Nice design Patrick & great sketch.


----------



## pjaromin (Nov 28, 2007)

*Constructing the Frame and Panels*

*Birdseye Maple on Cherry*

The design for the top panel calls for birdseye maple. It seemed a shame to use my only piece of birdseye maple up on just one project. I decided to resaw the board. A few passes through my old Grizzly G1066 sander later and I had a beautiful 3/32" sheet of birdseye maple veneer. Because this is going to be used for a raised panel, I had to decide on the substrate. One technique I'd seen and had always wanted to try was using a different species substrate in a raised panel. The rest of the piece was cherry and I figured this would make for a really sweet contrast.


3/32" Birdseye Maple Veneer from the G1066


Completed Raised Panel of Birdseye Maple Laminated over Cherry

*Assembly & Glue-up*

Last Spring I picked up a Festool Domino at my local Woodcraft. Shortly after, my wife gave birth to our 4th child and the shop was essentially shuttered for the next several months. Now I'm finally getting a chance to play with it - and it definitely lives up to it's press. The frame went together like a dream, about as fast as using a biscuit cutter, while working on much narrower members and holding together well without clamps during test assembly. These were by far the fastest mortise and loose tenon joints I'd ever created. The front panel went together clean and tight.


Test Assembly of the Domino Joints


Glue-up

*Setting the Stage*

No theater can be complete without a stage. This one extends 1" beyond the sides and 1" front and back. Rather than nibble away a notch on each side of the stage, I figured it'd be easier to rip the board in three sections, cut the middle piece shorter, and glue it back together. The result looks great with no visible glue line and, after a bit of touch up with a chisel, fit perfectly. After sanding the piece to 220, I ran a bead of glue on the frame and stage and clamped 'em together. Since it's long grain to long grain, and a pretty good fit, no joinery should be necessary.


Notching the Stage


Sanded to 220, the Stage Glued In Place

*Next Steps…*

I've made a few tweaks to the design so that instead of using some left over cherry ply, I've decided to make matching frame-and-panel pieces for the sides. I may also build some beefy runners for the bottoms to ensure it doesn't tip forward.
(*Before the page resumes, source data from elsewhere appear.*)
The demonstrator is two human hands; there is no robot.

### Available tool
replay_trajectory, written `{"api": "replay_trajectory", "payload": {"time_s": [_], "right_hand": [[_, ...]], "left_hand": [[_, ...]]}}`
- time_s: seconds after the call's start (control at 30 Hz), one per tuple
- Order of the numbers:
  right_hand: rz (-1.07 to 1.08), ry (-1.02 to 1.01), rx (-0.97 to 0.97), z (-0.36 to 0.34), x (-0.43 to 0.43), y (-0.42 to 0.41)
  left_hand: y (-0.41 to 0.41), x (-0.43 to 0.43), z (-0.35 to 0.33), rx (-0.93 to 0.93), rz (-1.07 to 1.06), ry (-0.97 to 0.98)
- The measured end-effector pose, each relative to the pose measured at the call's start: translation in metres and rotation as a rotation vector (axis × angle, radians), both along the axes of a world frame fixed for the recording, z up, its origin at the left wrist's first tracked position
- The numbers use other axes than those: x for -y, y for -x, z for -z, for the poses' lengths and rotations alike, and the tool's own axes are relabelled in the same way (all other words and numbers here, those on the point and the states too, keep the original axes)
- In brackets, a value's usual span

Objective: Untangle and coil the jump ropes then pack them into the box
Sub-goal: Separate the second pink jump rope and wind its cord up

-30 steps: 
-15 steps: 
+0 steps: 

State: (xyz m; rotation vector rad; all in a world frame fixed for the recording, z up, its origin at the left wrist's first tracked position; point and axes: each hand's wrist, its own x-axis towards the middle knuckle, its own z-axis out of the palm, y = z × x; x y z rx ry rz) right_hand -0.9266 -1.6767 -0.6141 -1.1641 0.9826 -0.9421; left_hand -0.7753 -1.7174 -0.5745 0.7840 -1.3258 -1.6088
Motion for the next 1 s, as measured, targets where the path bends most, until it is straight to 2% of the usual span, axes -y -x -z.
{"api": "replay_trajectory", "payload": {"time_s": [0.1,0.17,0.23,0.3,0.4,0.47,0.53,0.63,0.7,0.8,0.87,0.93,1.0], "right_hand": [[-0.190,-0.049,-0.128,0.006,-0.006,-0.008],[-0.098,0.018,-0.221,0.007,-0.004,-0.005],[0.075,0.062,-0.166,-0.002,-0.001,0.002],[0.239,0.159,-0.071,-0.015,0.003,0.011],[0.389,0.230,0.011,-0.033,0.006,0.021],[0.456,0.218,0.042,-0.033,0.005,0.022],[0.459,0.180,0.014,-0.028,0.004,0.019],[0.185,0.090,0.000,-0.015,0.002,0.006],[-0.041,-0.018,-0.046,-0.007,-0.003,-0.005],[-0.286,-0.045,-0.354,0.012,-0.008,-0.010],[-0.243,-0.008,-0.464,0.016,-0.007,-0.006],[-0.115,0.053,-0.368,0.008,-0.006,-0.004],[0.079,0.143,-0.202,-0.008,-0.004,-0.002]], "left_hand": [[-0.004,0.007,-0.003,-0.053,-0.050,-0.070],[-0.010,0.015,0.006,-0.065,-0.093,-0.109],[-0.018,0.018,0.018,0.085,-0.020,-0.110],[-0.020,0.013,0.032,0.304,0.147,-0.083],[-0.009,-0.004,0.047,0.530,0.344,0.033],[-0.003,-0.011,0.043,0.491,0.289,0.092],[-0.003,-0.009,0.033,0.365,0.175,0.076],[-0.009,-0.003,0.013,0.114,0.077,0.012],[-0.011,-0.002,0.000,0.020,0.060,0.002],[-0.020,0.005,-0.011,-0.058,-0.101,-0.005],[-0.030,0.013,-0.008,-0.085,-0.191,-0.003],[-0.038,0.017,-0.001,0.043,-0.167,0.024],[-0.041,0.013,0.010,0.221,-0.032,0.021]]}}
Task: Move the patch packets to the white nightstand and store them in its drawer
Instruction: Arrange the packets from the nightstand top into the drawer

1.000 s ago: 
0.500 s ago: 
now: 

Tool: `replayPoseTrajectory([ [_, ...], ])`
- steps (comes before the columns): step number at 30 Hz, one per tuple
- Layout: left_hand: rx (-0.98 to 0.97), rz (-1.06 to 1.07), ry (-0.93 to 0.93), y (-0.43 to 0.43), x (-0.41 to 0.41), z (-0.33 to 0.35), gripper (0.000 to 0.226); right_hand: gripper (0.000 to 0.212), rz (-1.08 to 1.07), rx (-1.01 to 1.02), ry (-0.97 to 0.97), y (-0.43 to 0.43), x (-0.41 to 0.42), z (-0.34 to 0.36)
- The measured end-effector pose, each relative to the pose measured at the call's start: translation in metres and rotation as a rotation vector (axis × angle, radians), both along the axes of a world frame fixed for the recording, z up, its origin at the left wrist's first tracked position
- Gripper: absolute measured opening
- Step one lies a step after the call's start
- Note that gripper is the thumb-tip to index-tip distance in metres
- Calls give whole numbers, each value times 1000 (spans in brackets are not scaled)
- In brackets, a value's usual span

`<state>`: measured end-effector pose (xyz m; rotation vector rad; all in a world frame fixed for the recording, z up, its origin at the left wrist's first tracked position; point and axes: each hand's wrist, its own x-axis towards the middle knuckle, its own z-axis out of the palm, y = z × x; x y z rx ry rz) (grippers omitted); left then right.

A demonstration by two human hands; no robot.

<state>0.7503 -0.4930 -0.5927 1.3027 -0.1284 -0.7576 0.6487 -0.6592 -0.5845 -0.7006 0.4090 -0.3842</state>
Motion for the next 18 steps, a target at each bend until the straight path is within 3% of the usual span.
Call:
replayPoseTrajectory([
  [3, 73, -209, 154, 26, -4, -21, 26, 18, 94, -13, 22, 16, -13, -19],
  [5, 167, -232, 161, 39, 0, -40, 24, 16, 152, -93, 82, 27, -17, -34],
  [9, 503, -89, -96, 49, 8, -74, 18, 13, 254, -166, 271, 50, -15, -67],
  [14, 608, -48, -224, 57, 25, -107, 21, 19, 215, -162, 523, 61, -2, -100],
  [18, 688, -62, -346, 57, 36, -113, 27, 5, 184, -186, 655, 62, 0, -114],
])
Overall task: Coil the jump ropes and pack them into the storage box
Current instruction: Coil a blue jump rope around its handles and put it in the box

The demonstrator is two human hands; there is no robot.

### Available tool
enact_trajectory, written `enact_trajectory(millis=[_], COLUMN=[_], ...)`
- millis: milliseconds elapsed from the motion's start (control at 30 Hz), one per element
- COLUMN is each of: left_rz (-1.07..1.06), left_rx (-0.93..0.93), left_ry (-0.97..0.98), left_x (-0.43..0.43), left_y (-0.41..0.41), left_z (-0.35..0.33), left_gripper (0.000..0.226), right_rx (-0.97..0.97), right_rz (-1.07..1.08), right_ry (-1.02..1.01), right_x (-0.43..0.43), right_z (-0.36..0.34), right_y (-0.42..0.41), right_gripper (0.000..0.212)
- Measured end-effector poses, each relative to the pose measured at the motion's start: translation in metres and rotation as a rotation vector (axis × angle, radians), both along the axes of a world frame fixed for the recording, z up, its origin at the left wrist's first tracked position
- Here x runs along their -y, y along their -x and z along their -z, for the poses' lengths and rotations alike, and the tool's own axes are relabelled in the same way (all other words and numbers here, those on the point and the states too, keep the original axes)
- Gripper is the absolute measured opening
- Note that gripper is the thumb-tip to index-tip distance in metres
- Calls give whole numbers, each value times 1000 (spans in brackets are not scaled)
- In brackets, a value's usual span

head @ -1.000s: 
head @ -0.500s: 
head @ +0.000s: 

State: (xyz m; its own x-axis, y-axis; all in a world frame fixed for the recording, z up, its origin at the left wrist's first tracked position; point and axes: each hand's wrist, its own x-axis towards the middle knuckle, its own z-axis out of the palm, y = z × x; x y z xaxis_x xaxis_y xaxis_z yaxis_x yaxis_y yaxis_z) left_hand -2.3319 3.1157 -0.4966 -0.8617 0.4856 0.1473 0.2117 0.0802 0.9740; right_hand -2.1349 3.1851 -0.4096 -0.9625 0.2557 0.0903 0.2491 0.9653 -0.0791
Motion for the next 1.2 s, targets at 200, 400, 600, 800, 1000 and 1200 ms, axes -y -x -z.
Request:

I can't wait to craft the comedy and tragedy masks and apply the first coats of tung oil to the birdseye!

[originally posted at http://tenonandspline.com/blog/archives/363]


----------



## dub560 (Jun 4, 2010)

pjaromin said:


> *Constructing the Frame and Panels*
> 
> *Birdseye Maple on Cherry*
> 
> ...


very nice can't wait for the finish product.


----------



## Grumpy (Nov 9, 2007)

pjaromin said:


> *Constructing the Frame and Panels*
> 
> *Birdseye Maple on Cherry*
> 
> ...


Looking good Patrick.


----------



## Dez (Mar 28, 2007)

pjaromin said:


> *Constructing the Frame and Panels*
> 
> *Birdseye Maple on Cherry*
> 
> ...


Looks very nice!


----------



## helluvawreck (Jul 21, 2010)

pjaromin said:


> *Constructing the Frame and Panels*
> 
> *Birdseye Maple on Cherry*
> 
> ...


That looks like it's coming along nicely. Can't wait for the finishing product.


----------



## pjaromin (Nov 28, 2007)

*Building the "Wings"*

*Now We're Getting Somewhere*

The front came out so nice, I've updated the design to include frame-and-panel side wings instead of plain edge-banded cherry ply as I had originally envisioned. It's been a busy couple of weeks and there hasn't been much shop time available, but I've scraped together enough hours - usually after bedtime - to finally cut, shape, and assemble the side panels (the theater's "wings") and prop the whole thing up. Now we're getting somewhere!

*Framed again*

One of the coolest things about this particular project has been the wood. I purchased a pile of cherry on sale some time ago and it's been sitting mostly idle since. So far, I've had no trouble finding the perfect board for each step of the way. And when I say perfect, I mean more than just color and grain. The frames for the sides were out of one board and the panels for both came entirely out of another - with almost zero off cut beyond basic squaring and trimming. Dude. I don't think I've ever used a rough board so completely. I usually don't make patterns, but as the sides called for mirror image curves, I figured it was a good idea in this case.









Tracing the curve pattern









Test Assembly of the Domino Joints

*Knot a Problem*

Knots can add a lot of interest to a piece. Ever since I built a dresser for my son Nathan, and was stuck using a board with a large knot in it for the top, I've come to actually seek them out for projects like this. This knot in a side panel is about the size of a silver half dollar on the back and results in a 3/4" long slit in the front that goes straight through. Somewhere along the line I came across an article, or online post, or something that suggested filling large knots with epoxy. It worked so well for Nate's dresser, I've been using the technique ever since. After it hardens, the light may still bleed through, but there's no way this knot hole will ever chip out or expand. Thanks to whomever I stole this idea from!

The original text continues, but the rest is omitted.